# 44 own eggsor donor advice pls



## janet123 (Feb 23, 2010)

Hi 

I know I have asked this question before, but today Care rang and said they have a donor ready. 

My heart sank. I was pleased but also not sure. I still want my own eggs, but at 44, not looking good. Am I being stupid? 

I have always responded well to med's, and my consultant said donor might not be needed. 

I'm in such a wizz what to do.. 

So ladies, please reply. 

J X


----------



## Hippogriff (Apr 14, 2010)

I don't think that you are being stupid at all.  But for me the final decision to go with a donor (planned donor FET this year) was the loss of two pregnancies last year, both of them almost certainly linked to the age of my eggs.  My courage failed.  I just couldn't face going through that again.

Only you can decide what is right for you.  I know that's a platitude.  But whichever way you go, with your own eggs or donor eggs - I can tell you this, when they place that baby in your arms, at that moment you will not remember or care which you chose, it will be utterly unimportant.  That will be your child.

Good luck, and God Bless.


----------



## lily17 (Sep 25, 2008)

I do think it is possible to have a pregnancy with your own eggs at 44- but it will take alot of cycles and PGD and alot of effort- not to say the money invloved.
If you are determined, you have the money and the patience- it can be done.
There is a special clinic in New York that specialist in treating women over 43 with their own eggs and have increased the success rate from 2 % to 24%, these are the best odds in the world http://www.centerforhumanreprod.com/premature_ovaries.html
But the reality is, you are doomed to 98% failure at age 44  with your own eggs
If you travel to New York and undergo the specialist treatment you have a 76% chance of failure, which is still bad but much better odds.

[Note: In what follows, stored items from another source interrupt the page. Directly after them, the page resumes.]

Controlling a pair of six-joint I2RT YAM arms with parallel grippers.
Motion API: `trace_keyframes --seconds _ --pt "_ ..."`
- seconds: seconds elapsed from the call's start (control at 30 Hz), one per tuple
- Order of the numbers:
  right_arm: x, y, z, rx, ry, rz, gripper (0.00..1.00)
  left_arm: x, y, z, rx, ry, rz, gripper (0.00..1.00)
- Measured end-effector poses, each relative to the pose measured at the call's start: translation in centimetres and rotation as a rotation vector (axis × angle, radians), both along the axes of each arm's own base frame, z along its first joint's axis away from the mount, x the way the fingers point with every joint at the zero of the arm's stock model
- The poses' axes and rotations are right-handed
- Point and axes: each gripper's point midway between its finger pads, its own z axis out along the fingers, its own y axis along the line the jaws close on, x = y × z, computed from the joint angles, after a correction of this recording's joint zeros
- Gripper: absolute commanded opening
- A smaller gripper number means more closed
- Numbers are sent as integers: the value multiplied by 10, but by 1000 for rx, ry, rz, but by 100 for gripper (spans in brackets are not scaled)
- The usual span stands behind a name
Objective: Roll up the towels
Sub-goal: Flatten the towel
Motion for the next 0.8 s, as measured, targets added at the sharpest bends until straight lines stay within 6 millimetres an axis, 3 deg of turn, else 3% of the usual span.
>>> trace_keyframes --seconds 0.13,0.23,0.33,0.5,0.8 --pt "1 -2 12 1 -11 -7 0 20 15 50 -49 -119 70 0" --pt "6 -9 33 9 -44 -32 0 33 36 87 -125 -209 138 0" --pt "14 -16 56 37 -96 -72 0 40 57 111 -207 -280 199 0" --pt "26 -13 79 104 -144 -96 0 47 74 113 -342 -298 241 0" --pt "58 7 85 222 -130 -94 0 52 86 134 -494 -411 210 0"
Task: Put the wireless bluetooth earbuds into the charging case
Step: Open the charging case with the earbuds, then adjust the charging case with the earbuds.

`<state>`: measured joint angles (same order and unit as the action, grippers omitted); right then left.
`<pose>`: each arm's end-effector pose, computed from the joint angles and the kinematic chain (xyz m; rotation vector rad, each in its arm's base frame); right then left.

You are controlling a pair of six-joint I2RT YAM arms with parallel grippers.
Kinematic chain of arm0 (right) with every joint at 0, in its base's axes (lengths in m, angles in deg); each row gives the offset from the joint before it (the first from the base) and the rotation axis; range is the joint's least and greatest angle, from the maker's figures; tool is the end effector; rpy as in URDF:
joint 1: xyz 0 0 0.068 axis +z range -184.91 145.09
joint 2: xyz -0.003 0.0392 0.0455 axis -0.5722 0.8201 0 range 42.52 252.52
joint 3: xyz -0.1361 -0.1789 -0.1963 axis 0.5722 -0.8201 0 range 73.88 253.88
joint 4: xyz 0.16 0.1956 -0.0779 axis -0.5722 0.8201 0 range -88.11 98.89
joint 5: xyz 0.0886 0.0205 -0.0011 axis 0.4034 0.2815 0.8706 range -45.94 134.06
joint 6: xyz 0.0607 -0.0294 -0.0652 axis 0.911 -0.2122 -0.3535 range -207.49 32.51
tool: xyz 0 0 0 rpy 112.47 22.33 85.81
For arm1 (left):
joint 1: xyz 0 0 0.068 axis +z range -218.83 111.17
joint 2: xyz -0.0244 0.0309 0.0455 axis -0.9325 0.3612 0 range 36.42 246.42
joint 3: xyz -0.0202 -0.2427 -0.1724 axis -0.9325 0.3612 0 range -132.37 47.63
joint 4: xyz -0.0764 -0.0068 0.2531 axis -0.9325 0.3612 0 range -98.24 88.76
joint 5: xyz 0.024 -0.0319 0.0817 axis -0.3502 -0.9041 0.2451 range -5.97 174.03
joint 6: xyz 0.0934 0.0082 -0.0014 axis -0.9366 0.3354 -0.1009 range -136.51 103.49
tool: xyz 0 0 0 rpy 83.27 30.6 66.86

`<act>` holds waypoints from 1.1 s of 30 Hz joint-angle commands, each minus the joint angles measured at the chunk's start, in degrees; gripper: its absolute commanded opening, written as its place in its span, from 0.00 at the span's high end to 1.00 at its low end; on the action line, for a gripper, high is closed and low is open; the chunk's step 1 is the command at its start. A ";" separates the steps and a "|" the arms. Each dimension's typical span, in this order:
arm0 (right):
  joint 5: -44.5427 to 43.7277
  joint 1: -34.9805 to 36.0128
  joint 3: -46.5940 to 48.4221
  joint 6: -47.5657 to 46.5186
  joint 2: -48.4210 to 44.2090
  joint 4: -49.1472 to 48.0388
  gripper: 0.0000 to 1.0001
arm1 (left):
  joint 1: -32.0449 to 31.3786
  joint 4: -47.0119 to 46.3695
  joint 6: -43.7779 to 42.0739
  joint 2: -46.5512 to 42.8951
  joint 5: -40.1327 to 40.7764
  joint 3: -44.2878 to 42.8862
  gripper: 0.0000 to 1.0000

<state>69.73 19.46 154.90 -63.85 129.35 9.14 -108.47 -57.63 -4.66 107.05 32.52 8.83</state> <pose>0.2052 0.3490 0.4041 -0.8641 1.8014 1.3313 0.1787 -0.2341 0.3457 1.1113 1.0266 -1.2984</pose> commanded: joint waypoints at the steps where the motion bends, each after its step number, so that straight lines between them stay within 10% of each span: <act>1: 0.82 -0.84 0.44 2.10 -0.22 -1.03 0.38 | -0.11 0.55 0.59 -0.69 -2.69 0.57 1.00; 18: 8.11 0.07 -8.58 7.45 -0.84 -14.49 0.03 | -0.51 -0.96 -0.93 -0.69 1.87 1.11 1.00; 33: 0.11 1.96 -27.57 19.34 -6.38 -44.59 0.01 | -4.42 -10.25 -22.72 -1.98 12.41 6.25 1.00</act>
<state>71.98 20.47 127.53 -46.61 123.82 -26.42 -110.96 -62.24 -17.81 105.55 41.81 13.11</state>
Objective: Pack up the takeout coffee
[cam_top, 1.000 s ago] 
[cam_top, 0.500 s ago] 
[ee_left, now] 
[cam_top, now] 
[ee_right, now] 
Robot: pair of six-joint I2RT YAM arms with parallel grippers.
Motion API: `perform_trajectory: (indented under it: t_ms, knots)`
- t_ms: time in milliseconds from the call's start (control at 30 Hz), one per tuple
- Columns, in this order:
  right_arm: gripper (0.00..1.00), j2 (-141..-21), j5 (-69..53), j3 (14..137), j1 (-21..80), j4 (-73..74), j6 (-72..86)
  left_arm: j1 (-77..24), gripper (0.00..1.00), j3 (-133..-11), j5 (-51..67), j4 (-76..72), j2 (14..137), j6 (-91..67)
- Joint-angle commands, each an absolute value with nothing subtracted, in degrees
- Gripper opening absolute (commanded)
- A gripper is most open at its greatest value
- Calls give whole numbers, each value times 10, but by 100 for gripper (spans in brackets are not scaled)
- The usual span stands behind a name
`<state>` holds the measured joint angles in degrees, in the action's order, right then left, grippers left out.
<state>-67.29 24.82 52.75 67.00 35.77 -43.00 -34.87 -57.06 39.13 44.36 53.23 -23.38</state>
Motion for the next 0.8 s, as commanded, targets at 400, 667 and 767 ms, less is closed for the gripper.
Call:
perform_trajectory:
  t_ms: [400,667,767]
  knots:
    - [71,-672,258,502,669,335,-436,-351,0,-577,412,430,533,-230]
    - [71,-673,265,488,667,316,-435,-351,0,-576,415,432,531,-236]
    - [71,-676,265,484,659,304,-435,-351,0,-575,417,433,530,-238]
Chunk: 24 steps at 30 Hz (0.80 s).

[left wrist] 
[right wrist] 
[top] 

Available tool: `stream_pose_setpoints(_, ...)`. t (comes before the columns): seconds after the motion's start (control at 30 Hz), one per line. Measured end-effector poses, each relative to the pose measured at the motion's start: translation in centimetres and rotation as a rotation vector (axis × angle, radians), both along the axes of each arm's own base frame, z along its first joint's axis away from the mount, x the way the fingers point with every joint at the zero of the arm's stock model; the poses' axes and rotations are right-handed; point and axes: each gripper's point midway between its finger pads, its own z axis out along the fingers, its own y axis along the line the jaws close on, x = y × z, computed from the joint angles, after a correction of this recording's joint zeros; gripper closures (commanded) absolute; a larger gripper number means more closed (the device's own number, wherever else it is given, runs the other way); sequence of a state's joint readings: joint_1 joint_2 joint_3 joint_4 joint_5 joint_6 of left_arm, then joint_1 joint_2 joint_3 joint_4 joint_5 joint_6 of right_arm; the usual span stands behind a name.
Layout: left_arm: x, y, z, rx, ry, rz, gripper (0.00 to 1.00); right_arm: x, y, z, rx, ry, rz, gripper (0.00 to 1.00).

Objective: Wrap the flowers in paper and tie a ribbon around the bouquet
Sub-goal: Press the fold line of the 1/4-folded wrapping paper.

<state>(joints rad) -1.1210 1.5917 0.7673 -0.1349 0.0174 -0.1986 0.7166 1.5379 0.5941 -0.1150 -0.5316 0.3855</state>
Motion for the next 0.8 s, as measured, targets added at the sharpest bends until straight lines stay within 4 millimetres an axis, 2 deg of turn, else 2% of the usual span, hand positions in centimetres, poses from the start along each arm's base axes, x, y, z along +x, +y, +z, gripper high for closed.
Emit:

To increase your chances DE is the only way forward, which will give you a approx 55%-65% chance of success which is much better all together ( 35%-45% failure rate)

Good luck

Lily X

/links


----------



## suitcase of dreams (Oct 7, 2007)

I can only agree with the other two replies - at 44 your chances of success with your own eggs are low - it may take many cycles and you have a much increased risk of a baby with chromosomal problems (eg Downs, Edwards syndromes) and/or miscarriage if you do get pregnant
However, it is important before moving to DE to feel that you have done everything you could with your own eggs - to get 'closure' if you like before you move on to the next step in the journey. If you do not feel you have done this, then don't rush into DE but take some time to consider your options

The thing with DE is that even when you're sure it's the right thing for you, there will still be wobbles along the way and one of those is inevitably when a donor is found and you're ready to start the cycle - bound to raise all those questions again
So it's a case of figuring out whether it's just a little 'wobble' you're having, or whether you have serious doubts about DE - and only you know how you feel about that

I had 5+ attempts with OE including one early miscarriage before PGD suggested very poor quality eggs and I moved to DE. Throughout the DE process I had worries, but now that I am pregnant I feel nothing but glad that I am finally carrying my babies (because they are my babies, regardless of where the initial egg/sperm came from)

Best of luck with your decision - it's not easy and ultimately only you can know what's right for you and your family
Suitcase
x


----------



## ♥JJ1♥ (Feb 11, 2006)

As you are at CARE not sure which one but Nottingham do CGH and perhaps a cycle with your own eggs and cgh could be an option. Have you also thought of tandem cycles in Cyprus where you & donor cycle so you in theory will get an ET and you've had the chance to cycle as well they will also mix the eggs yours and ED in replacement. 

I moved onto DE's and now back on OE's at 42, poor responder, v low amh 0.7 but have been recommended natural ivf.


----------



## daisyg (Jan 7, 2004)

Lily,

Just to correct your information.  The stats you quote are completely wrong.  CHR has a 3.8% pregnancy (NOT live birth rate) for 44 years.  I can't find CHR on SART (to compare with other US clinics).  CHR is certainly NOT regarded as a top US clinic.  No. 1 in the world is CCRM with other clinics like Cornell in NYC close behind.  These clinics can count on one hand the number of live births 44 - 45 in their entire history, so this is the reality of ivf with own eggs, even at the most successful clinics (which is NOT CHR).  

Janet,

The other posters have given you very pertinent and relevant information.  It is an extremely personal decision based on closure, time and emotional and financial ability to continue with own eggs at your age.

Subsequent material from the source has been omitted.